The escape velocity ($v_{\text{esc}}$) for a planet with mass $M$ and radius $R$ is given by the formula:

$$ v_{\text{esc}} = \sqrt{\frac{2GM}{R}} $$

where $G$ is the gravitational constant.

For Earth, let's denote its mass as $M_E$ and its radius as $R_E$. The escape velocity is given as 11.2 km/s.

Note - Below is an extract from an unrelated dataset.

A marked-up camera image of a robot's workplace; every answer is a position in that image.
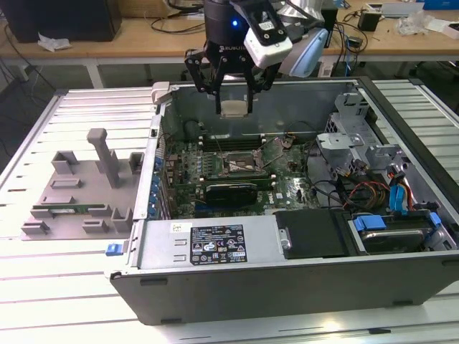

Therefore:

$$ v_{\text{esc, Earth}} = \sqrt{\frac{2G M_E}{R_E}} = 11.2 \text{ km/s} $$

For the planet in question, its mass $M_P$ is $M_E/8$ and its radius $R_P$ is $R_E/2$. The escape velocity from the planet is:

$$ v_{\text{esc, Planet}} = \sqrt{\frac{2G M_P}{R_P}} = \sqrt{\frac{2G (M_E/8)}{R_E/2}} $$

Simplifying the expression:

$$ v_{\text{esc, Planet}} = \sqrt{\frac{2G (M_E/8)}{R_E/2}} = \sqrt{\frac{2G M_E \cdot 2}{8R_E}} = \sqrt{\frac{G M_E}{2R_E}} $$

Now, relate it to the escape velocity from Earth:

$$ v_{\text{esc, Planet}} = \frac{1}{\sqrt{4}} \cdot v_{\text{esc, Earth}} $$

Calculating further:

$$ v_{\text{esc, Planet}} = \frac{1}{2} \cdot 11.2 \text{ km/s} = 5.6 \text{ km/s} $$

Thus, the escape velocity from the planet is 5.6 km/s.

Option C: 5.6 km/s is the correct answer.